Moreover, in case of unsecured loans, no collateral to seize in case of default.

“A lender will not be keen in seizing assets such as mobile phones or laptops if the borrower defaults,” said an Expert.

Adding to the woes of banks is the precarious situation of small enterprises and the default infrastructure demonetisation lender IL & FS last year. Covid-19 could be the last.

Self Employed Loans or SMEs

Self Employed Loans or SMEs as given to the owner of the restaurant is riskier than others because they do not have a revenue stream for lockdown right now,” said an Chennai- based Expert financial advisor.

Difficult times

This pocket slowdown certainly underscores the impact of the bank as the interest charged on the higher retail lending. For example, credit card holders pay 36% annual compound interest, which is higher than the interest chargeable on corporate loans in Indian Banks.

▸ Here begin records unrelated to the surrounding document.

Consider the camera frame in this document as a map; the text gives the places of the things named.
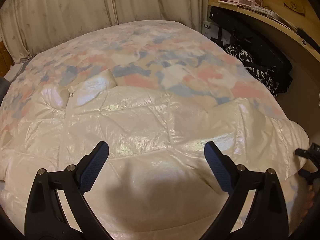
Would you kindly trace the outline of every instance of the comforter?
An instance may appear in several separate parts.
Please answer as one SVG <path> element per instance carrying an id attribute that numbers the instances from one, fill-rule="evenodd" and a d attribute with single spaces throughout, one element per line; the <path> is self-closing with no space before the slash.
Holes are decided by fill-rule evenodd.
<path id="1" fill-rule="evenodd" d="M 115 239 L 200 238 L 228 197 L 204 159 L 210 140 L 236 164 L 275 169 L 295 215 L 306 133 L 236 58 L 179 23 L 114 26 L 37 55 L 0 120 L 0 200 L 22 232 L 36 171 L 77 163 L 100 140 L 110 155 L 84 196 Z"/>

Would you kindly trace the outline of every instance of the black clamp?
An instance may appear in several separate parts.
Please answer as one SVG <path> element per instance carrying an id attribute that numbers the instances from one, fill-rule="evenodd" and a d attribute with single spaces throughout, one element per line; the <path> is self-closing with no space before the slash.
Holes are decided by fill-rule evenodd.
<path id="1" fill-rule="evenodd" d="M 221 189 L 229 193 L 229 198 L 200 240 L 288 238 L 287 208 L 275 170 L 270 168 L 263 173 L 249 171 L 242 164 L 236 166 L 213 142 L 205 144 L 204 156 Z M 256 193 L 243 227 L 231 232 L 249 190 L 253 189 Z"/>
<path id="2" fill-rule="evenodd" d="M 312 143 L 308 150 L 296 149 L 294 154 L 311 160 L 318 169 L 318 171 L 313 173 L 306 171 L 305 169 L 298 171 L 298 174 L 305 178 L 309 185 L 312 185 L 314 179 L 320 178 L 320 146 Z"/>
<path id="3" fill-rule="evenodd" d="M 113 238 L 100 224 L 83 194 L 90 191 L 109 155 L 109 147 L 99 142 L 78 165 L 63 171 L 39 169 L 29 195 L 25 217 L 28 240 L 84 240 Z M 82 232 L 71 228 L 63 212 L 57 190 L 63 190 Z"/>

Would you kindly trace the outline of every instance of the metal screw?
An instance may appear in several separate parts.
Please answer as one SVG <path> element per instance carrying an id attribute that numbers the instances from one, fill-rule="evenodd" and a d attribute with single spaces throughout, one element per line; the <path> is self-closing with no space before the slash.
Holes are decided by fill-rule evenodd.
<path id="1" fill-rule="evenodd" d="M 238 171 L 244 171 L 245 170 L 245 166 L 242 164 L 237 165 L 237 169 Z"/>
<path id="2" fill-rule="evenodd" d="M 276 174 L 276 171 L 274 170 L 274 169 L 268 169 L 268 172 L 271 174 L 271 175 L 273 175 L 273 174 Z"/>
<path id="3" fill-rule="evenodd" d="M 41 168 L 41 169 L 38 170 L 38 174 L 39 175 L 42 175 L 44 173 L 45 173 L 45 169 L 44 168 Z"/>
<path id="4" fill-rule="evenodd" d="M 68 171 L 74 171 L 75 168 L 76 168 L 76 166 L 75 166 L 74 164 L 71 164 L 71 165 L 69 165 L 69 166 L 67 167 L 67 170 L 68 170 Z"/>

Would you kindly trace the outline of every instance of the curtain pleat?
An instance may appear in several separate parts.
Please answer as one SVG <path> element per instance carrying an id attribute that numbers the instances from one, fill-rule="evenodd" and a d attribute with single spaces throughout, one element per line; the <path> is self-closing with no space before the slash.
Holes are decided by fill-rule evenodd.
<path id="1" fill-rule="evenodd" d="M 201 31 L 208 0 L 6 0 L 0 35 L 18 63 L 85 33 L 139 20 L 172 20 Z"/>

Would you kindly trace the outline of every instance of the wall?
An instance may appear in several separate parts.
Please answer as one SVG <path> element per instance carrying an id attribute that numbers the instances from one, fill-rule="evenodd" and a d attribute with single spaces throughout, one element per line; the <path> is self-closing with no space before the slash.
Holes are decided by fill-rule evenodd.
<path id="1" fill-rule="evenodd" d="M 298 123 L 308 134 L 310 143 L 320 144 L 320 89 L 303 68 L 289 58 L 293 81 L 288 93 L 279 94 L 276 100 L 288 119 Z"/>

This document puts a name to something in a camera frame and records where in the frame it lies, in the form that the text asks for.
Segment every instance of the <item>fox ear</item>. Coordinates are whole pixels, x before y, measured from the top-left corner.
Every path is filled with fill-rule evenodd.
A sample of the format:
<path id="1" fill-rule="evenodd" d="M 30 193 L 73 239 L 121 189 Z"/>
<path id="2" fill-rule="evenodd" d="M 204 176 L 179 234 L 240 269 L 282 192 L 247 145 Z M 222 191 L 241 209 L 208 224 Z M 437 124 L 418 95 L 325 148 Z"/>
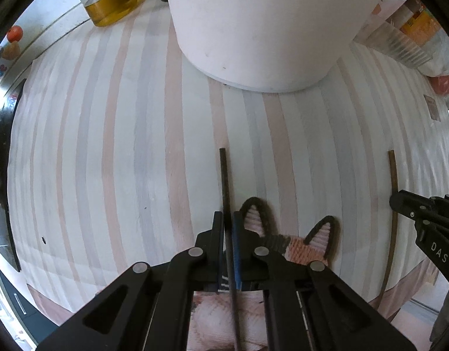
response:
<path id="1" fill-rule="evenodd" d="M 245 229 L 257 232 L 260 237 L 275 232 L 272 211 L 265 200 L 251 197 L 242 204 L 239 211 L 244 219 Z"/>
<path id="2" fill-rule="evenodd" d="M 334 246 L 335 231 L 338 223 L 331 215 L 327 215 L 319 221 L 307 234 L 303 243 L 310 245 L 324 253 L 324 259 L 327 259 Z"/>

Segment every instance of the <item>thin black rod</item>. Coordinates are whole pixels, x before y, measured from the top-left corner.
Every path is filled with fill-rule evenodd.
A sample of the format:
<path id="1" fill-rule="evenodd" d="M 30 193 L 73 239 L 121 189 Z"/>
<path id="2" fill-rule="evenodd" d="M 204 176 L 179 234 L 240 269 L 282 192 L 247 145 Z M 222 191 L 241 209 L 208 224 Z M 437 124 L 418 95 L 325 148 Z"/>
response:
<path id="1" fill-rule="evenodd" d="M 224 217 L 224 241 L 226 243 L 226 266 L 228 269 L 229 293 L 231 295 L 232 326 L 234 331 L 234 349 L 241 351 L 241 335 L 239 328 L 238 297 L 236 293 L 236 281 L 234 279 L 234 259 L 232 254 L 232 222 L 231 204 L 229 197 L 228 164 L 226 162 L 226 149 L 220 148 L 221 166 L 221 193 L 223 195 L 223 217 Z"/>

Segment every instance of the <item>brown wooden stick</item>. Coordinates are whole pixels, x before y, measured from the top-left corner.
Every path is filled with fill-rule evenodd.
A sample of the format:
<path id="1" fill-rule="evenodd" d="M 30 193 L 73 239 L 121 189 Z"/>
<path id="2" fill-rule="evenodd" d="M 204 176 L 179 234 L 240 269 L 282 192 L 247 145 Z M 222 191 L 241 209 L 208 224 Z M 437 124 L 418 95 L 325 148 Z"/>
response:
<path id="1" fill-rule="evenodd" d="M 392 194 L 399 191 L 399 181 L 397 177 L 397 162 L 395 161 L 395 153 L 393 150 L 388 151 L 389 166 L 390 166 L 390 181 L 392 185 Z M 387 265 L 385 266 L 384 279 L 382 280 L 381 292 L 378 295 L 378 299 L 374 305 L 376 310 L 381 305 L 382 297 L 384 296 L 387 283 L 389 281 L 390 271 L 392 270 L 392 261 L 394 260 L 395 245 L 397 243 L 397 229 L 398 229 L 398 212 L 392 211 L 392 227 L 390 229 L 390 246 L 389 254 L 387 256 Z"/>

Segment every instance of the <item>fox-shaped cloth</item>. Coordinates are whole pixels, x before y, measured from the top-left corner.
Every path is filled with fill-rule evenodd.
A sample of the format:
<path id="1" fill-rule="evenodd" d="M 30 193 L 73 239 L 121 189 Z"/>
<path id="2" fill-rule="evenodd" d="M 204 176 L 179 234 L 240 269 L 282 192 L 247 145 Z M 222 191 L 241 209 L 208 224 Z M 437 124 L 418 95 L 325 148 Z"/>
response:
<path id="1" fill-rule="evenodd" d="M 247 199 L 240 211 L 244 217 L 245 229 L 257 232 L 267 248 L 298 264 L 307 265 L 311 261 L 319 260 L 328 266 L 338 225 L 334 217 L 324 217 L 306 237 L 301 238 L 272 234 L 275 226 L 271 210 L 260 198 Z M 196 292 L 192 307 L 187 350 L 233 350 L 229 293 Z M 267 333 L 262 292 L 238 292 L 238 308 L 242 349 L 266 350 Z"/>

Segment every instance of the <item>plastic bag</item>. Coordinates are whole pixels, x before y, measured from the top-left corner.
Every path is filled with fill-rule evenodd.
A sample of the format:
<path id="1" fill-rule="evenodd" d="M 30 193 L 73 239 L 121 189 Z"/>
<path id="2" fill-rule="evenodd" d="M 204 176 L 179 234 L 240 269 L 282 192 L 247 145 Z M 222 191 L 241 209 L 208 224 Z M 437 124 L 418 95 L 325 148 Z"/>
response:
<path id="1" fill-rule="evenodd" d="M 428 77 L 434 92 L 449 96 L 449 37 L 444 29 L 440 29 L 423 46 L 423 50 L 432 59 L 418 67 L 418 71 Z"/>

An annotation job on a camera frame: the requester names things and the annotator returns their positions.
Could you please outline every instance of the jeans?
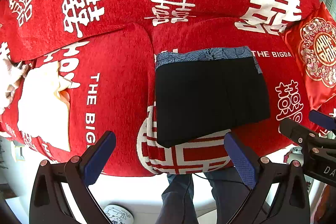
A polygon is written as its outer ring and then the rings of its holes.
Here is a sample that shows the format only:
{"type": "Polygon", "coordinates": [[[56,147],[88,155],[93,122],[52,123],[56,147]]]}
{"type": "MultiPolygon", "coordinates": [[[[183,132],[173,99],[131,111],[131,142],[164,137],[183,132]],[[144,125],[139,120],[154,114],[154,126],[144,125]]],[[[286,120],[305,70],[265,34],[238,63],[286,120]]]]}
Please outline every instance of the jeans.
{"type": "MultiPolygon", "coordinates": [[[[216,201],[217,224],[226,224],[247,197],[248,189],[238,183],[212,180],[232,180],[241,182],[236,168],[230,167],[204,173],[212,186],[212,195],[216,201]]],[[[163,206],[156,224],[181,224],[184,214],[183,197],[191,179],[189,190],[185,196],[185,224],[198,224],[193,204],[194,183],[191,174],[168,174],[169,186],[162,193],[163,206]]],[[[257,221],[260,223],[266,215],[260,211],[257,221]]]]}

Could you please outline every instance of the screw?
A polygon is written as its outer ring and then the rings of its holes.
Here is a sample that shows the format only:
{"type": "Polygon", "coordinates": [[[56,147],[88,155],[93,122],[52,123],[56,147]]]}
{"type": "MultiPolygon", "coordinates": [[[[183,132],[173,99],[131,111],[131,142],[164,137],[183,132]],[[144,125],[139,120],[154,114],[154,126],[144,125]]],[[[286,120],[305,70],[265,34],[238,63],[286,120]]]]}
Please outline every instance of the screw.
{"type": "Polygon", "coordinates": [[[262,158],[260,159],[260,161],[261,161],[262,163],[264,163],[264,164],[269,163],[269,159],[268,159],[267,157],[262,157],[262,158]]]}
{"type": "Polygon", "coordinates": [[[76,162],[79,162],[79,157],[78,156],[73,156],[72,158],[71,158],[71,162],[72,163],[76,163],[76,162]]]}
{"type": "Polygon", "coordinates": [[[47,160],[43,160],[43,161],[41,161],[40,165],[41,165],[41,166],[45,166],[45,165],[47,165],[47,163],[48,163],[47,160]]]}
{"type": "Polygon", "coordinates": [[[294,160],[294,161],[293,161],[293,165],[294,165],[295,167],[299,167],[299,166],[301,166],[301,164],[300,164],[300,162],[299,162],[298,160],[294,160]]]}

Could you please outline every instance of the blue textured pad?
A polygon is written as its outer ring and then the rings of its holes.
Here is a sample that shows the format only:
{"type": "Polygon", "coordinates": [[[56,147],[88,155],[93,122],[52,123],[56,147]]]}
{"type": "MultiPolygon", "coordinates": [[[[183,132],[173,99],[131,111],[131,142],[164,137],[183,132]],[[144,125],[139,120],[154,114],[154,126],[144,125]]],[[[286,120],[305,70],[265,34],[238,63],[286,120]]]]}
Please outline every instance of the blue textured pad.
{"type": "Polygon", "coordinates": [[[336,129],[336,122],[334,118],[325,115],[321,112],[316,110],[311,110],[309,112],[309,120],[319,126],[327,129],[327,130],[335,130],[336,129]]]}
{"type": "Polygon", "coordinates": [[[106,162],[110,158],[115,146],[116,136],[113,132],[107,136],[103,143],[98,147],[97,151],[92,155],[88,163],[84,167],[83,180],[86,187],[95,184],[106,162]]]}
{"type": "Polygon", "coordinates": [[[251,189],[257,184],[256,170],[230,133],[224,138],[224,147],[235,165],[242,181],[251,189]]]}

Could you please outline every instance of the blue floral fabric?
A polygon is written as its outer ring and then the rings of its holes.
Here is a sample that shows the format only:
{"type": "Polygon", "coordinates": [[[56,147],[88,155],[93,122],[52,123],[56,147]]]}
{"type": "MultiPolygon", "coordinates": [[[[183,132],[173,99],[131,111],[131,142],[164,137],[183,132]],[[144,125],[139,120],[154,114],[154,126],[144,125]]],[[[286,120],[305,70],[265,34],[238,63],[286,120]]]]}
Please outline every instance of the blue floral fabric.
{"type": "Polygon", "coordinates": [[[162,52],[156,57],[155,70],[165,64],[188,61],[212,61],[222,59],[237,59],[253,57],[258,73],[263,73],[257,59],[253,56],[248,46],[237,48],[206,48],[203,50],[187,52],[185,54],[177,52],[162,52]]]}

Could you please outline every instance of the black folded garment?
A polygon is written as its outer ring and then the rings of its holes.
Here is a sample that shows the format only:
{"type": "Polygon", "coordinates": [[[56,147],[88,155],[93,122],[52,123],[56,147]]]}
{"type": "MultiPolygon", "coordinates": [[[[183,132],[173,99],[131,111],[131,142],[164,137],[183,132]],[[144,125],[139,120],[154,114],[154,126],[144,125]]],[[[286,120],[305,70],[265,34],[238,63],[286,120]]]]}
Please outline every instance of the black folded garment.
{"type": "Polygon", "coordinates": [[[157,143],[166,148],[270,117],[266,83],[248,47],[196,52],[158,56],[157,143]]]}

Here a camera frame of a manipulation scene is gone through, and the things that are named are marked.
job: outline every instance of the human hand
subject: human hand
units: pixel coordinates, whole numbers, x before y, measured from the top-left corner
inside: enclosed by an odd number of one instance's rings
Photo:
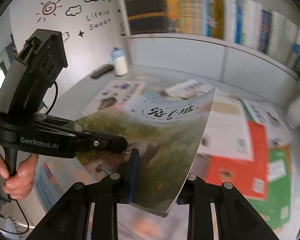
[[[6,179],[2,189],[6,194],[10,194],[12,199],[22,200],[30,194],[34,185],[35,167],[38,159],[39,155],[31,154],[20,164],[17,174],[9,177],[8,168],[0,155],[0,175]]]

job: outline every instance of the white vase
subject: white vase
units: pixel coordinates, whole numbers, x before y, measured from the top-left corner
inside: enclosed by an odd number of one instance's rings
[[[287,123],[292,128],[295,129],[300,127],[300,94],[299,96],[291,102],[287,109]]]

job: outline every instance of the cabinet door
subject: cabinet door
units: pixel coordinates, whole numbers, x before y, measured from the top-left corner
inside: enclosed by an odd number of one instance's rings
[[[298,83],[289,73],[233,48],[229,48],[223,82],[252,92],[284,109],[298,93]]]
[[[179,38],[130,39],[133,65],[159,67],[219,80],[224,46]]]

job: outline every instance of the green book
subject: green book
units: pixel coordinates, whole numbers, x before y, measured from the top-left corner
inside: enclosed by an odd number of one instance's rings
[[[266,201],[249,200],[272,230],[290,219],[290,176],[283,149],[269,150],[268,194]]]

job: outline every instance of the white desk surface
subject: white desk surface
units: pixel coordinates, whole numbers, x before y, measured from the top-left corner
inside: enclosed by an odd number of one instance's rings
[[[204,78],[188,73],[182,73],[178,71],[166,70],[148,66],[130,66],[129,73],[123,77],[117,77],[114,73],[108,73],[102,77],[93,80],[89,76],[85,77],[69,89],[66,93],[58,97],[58,100],[50,112],[51,115],[55,115],[62,118],[71,120],[77,120],[82,117],[81,111],[87,106],[87,104],[96,96],[99,90],[105,87],[111,80],[145,80],[146,88],[143,93],[147,91],[160,91],[162,88],[170,87],[181,81],[186,81],[191,78],[201,78],[211,84],[215,85],[218,89],[238,96],[239,98],[246,99],[258,99],[262,98],[247,92],[245,90],[230,86],[209,78]],[[282,120],[285,120],[285,110],[279,106],[269,103],[279,114]],[[291,216],[290,222],[288,222],[279,233],[280,240],[292,240],[296,239],[297,233],[300,229],[300,128],[297,130],[291,130],[293,135],[293,143],[290,146],[291,150]],[[62,188],[70,187],[71,184],[61,185]]]

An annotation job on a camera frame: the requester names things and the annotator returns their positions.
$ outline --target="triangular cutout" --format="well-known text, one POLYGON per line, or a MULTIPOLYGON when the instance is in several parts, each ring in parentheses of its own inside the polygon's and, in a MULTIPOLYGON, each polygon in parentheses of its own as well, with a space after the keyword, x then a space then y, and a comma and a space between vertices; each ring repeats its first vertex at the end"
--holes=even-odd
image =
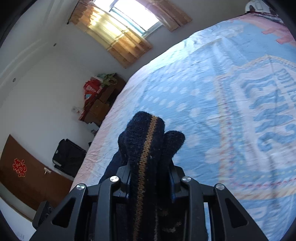
POLYGON ((71 198, 66 205, 58 212, 58 214, 52 220, 53 225, 57 225, 63 228, 68 227, 71 214, 75 204, 75 198, 71 198))
POLYGON ((245 217, 241 214, 241 212, 229 198, 225 199, 225 203, 230 217, 231 226, 234 229, 248 224, 245 217))

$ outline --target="bed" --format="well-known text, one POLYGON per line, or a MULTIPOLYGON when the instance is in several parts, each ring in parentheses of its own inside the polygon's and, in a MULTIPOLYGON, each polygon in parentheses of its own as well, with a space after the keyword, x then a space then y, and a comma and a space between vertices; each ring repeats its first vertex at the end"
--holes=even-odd
POLYGON ((296 217, 296 42, 253 14, 192 34, 136 72, 103 121, 73 182, 95 185, 140 110, 185 134, 175 165, 224 183, 270 241, 296 217))

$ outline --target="window frame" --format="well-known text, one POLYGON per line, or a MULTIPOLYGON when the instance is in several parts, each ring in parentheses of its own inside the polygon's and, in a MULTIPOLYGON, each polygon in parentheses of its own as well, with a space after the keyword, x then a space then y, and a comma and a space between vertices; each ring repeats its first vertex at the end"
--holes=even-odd
POLYGON ((141 37, 146 38, 149 36, 152 32, 154 32, 156 29, 158 29, 160 26, 162 26, 162 23, 158 21, 156 24, 151 26, 148 30, 143 29, 139 24, 137 24, 134 20, 132 20, 129 16, 127 16, 125 13, 123 13, 120 9, 115 7, 115 4, 119 0, 114 0, 110 6, 109 6, 109 12, 114 12, 119 17, 125 19, 129 24, 131 24, 139 33, 141 33, 141 37))

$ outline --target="window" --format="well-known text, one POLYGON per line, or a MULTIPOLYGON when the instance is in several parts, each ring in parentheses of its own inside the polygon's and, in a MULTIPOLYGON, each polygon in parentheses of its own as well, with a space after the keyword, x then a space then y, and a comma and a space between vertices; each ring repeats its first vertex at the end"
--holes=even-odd
POLYGON ((136 0, 96 0, 94 4, 143 37, 161 26, 154 14, 136 0))

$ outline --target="orange curtain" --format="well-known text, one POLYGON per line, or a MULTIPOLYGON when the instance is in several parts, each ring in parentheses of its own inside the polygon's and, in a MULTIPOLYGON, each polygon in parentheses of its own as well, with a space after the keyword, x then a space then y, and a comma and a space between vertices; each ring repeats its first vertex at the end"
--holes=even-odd
POLYGON ((192 21, 182 9, 167 0, 137 0, 170 31, 192 21))
POLYGON ((127 68, 149 51, 151 44, 90 0, 79 0, 70 21, 127 68))

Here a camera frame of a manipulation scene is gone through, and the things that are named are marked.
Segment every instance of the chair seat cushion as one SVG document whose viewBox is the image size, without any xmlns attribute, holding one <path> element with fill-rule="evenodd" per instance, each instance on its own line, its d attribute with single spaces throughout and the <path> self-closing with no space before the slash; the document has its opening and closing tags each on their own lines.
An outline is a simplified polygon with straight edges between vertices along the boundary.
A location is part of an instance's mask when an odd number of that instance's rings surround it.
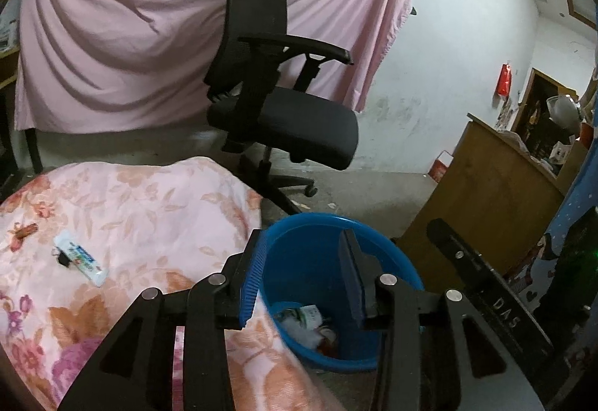
<svg viewBox="0 0 598 411">
<path fill-rule="evenodd" d="M 231 96 L 212 104 L 207 122 L 228 131 L 236 103 L 237 97 Z M 348 107 L 275 87 L 265 99 L 251 140 L 282 149 L 293 157 L 344 170 L 353 159 L 358 139 L 357 117 Z"/>
</svg>

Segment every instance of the blue trash bin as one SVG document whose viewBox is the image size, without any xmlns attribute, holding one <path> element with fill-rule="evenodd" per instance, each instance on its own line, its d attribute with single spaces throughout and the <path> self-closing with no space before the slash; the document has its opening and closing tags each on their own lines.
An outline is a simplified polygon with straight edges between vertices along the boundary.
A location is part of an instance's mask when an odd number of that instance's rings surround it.
<svg viewBox="0 0 598 411">
<path fill-rule="evenodd" d="M 416 289 L 422 280 L 411 261 L 389 239 L 357 221 L 333 214 L 298 214 L 284 218 L 265 231 L 266 257 L 261 295 L 268 312 L 315 304 L 332 319 L 339 337 L 339 358 L 324 356 L 299 345 L 278 324 L 286 345 L 311 367 L 334 372 L 374 370 L 380 333 L 363 331 L 351 317 L 338 257 L 339 236 L 353 229 L 361 250 L 376 256 L 382 269 Z"/>
</svg>

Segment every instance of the wooden cabinet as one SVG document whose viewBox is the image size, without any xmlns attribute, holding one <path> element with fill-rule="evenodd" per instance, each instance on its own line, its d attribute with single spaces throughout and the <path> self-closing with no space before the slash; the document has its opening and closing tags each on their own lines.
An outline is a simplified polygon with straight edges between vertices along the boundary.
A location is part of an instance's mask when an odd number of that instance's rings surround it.
<svg viewBox="0 0 598 411">
<path fill-rule="evenodd" d="M 452 265 L 426 237 L 443 218 L 500 274 L 537 244 L 563 202 L 555 178 L 487 124 L 468 115 L 453 162 L 399 239 L 425 288 L 461 288 Z"/>
<path fill-rule="evenodd" d="M 17 79 L 19 48 L 0 53 L 0 202 L 19 179 L 19 170 L 10 143 L 10 128 L 4 88 Z"/>
</svg>

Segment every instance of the pink cloth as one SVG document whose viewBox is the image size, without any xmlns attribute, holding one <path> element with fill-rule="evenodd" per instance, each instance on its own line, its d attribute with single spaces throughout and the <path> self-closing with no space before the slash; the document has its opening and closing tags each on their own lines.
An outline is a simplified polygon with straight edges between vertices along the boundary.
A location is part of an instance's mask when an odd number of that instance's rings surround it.
<svg viewBox="0 0 598 411">
<path fill-rule="evenodd" d="M 16 127 L 92 133 L 191 118 L 209 101 L 203 77 L 226 0 L 23 0 Z M 411 0 L 288 0 L 289 34 L 351 50 L 310 93 L 361 110 Z M 303 60 L 286 65 L 291 85 Z"/>
<path fill-rule="evenodd" d="M 190 158 L 162 167 L 70 164 L 1 204 L 0 345 L 40 404 L 56 411 L 145 288 L 190 288 L 242 251 L 260 226 L 260 200 L 214 161 Z M 29 224 L 38 231 L 17 238 Z M 109 271 L 100 288 L 73 264 L 56 263 L 52 241 L 64 229 Z M 174 411 L 182 411 L 182 337 L 173 349 Z M 247 326 L 225 338 L 237 411 L 339 410 L 284 345 L 259 295 Z"/>
</svg>

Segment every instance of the wall stain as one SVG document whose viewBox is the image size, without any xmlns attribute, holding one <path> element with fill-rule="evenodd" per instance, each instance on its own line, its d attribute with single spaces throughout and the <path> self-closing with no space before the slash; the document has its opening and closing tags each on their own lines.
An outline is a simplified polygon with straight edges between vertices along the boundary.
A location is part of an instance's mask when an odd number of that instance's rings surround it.
<svg viewBox="0 0 598 411">
<path fill-rule="evenodd" d="M 399 101 L 398 108 L 394 114 L 394 118 L 397 120 L 399 127 L 406 126 L 411 122 L 413 116 L 419 117 L 421 114 L 418 112 L 418 107 L 422 104 L 422 101 L 418 98 L 404 99 Z"/>
<path fill-rule="evenodd" d="M 388 97 L 382 97 L 378 99 L 378 101 L 374 105 L 374 114 L 376 115 L 376 121 L 386 121 L 388 119 L 390 111 L 391 106 L 388 102 Z"/>
</svg>

Retail unsecured, consumer (durable), and SME Loans

“We are more concerned about the retail unsecured, consumer (durable), and SME (loans) at this point as their contribution (bank) profits are high and it will impact on the net interest margin, cost, and the cost ratio (bank) and provision, “the Expert report states.

On March 19, a week before the central government announced a nationwide lock down, research and US-based brokerage firm Bernstein lowered HDFC Bank, citing high exposure to unsecured consumer credit.